Micro Focus has made available a multi-tenant cloud management platform that can be deployed in a public cloud or on-premises IT environment.
Travis Greene, senior director for IT operations management at Micro Focus, said the Hybrid Cloud Management X (HCMX) platform makes it possible to unify the management of IT services across a hybrid cloud computing environment spanning a diverse range of platforms, including public clouds and VMware environments.
At its core, HCMX is a unified portal and service catalog through which IT teams can find, request and consume information and enterprise services. It is built on the same framework as Service Automation Framework, X (SMAX), an IT service management (ITSM) platform also offered by Micro Focus. As such, HCMX can also leverage the same natural language engine, search and virtual agent technologies that Micro Focus makes available on SMAX.
HCMX also provides a library of reusable workflows through which IT teams can automate processes along with a set of governance policies that automatically trigger workflows based on events or input from an IT administrator that would, for example, limit usage of a specific cloud service.

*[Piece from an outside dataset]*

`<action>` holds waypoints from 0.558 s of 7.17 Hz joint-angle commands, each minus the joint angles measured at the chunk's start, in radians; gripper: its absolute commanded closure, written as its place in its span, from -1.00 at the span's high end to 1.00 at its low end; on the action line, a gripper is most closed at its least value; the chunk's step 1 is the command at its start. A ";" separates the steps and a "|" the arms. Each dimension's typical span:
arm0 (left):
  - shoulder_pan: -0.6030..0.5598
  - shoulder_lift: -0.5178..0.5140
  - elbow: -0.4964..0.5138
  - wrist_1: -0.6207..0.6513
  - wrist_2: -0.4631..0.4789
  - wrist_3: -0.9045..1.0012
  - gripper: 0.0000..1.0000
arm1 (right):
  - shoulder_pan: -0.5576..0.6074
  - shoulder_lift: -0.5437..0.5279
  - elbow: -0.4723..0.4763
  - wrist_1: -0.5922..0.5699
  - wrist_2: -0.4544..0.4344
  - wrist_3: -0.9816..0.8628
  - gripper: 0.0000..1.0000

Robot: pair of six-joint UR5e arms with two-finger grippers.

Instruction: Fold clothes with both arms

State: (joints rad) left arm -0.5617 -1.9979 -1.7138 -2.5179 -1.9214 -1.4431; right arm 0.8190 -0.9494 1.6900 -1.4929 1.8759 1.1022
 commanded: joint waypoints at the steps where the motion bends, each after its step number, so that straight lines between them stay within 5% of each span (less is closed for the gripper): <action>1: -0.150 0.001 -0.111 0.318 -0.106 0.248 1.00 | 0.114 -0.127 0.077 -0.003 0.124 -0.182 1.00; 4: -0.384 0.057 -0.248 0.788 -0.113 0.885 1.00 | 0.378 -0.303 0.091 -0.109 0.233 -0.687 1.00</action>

In the wake of the economic downturn brought on by the COVID-19 pandemic, there is more pressure than ever to rein in IT costs. One way to reduce those costs in the multi-cloud era is to centralize the management of those environments under a common control plane. Most IT organizations today rely on separate tools and consoles to manage IT platforms in isolation from one another. Not only are licensing fees incurred for each management platform, but also IT often has to hire specialists to manage each individual platform. As hybrid cloud computing platforms continue to mature, it becomes possible to rely on a fewer number of IT generalists to centralize the management of IT.
Of course, transitioning to a single hybrid cloud computing environment requires a significant amount of time and effort. IT organizations need to make a multiyear commitment to a single platform to reduce the total cost of IT. Many organizations simply lack the ability to enforce the adoption of a single management platform across multiple divisions within an organization regardless of potential savings. However, organizations that do make the transition should be able to not only reduce the total cost of IT but also more flexibly choose where to deploy their next generation of application workloads based on the cost and merits of one platform over another.
In addition, at a time when the parent company of any one of the major cloud service providers might become a direct competitor overnight, many organizations now prefer to keep their IT options open. The challenge, of course, is making sure workloads deployed on any of those platforms are not dependent on a proprietary interface that doesn’t exist anywhere else.
Micro Focus, of course, is not the only provider of IT management tools focused on hybrid cloud computing. The decision IT organizations need to come to terms with is determining which of these platforms provides the greatest amount of flexibility at a cost that organizations can absorb.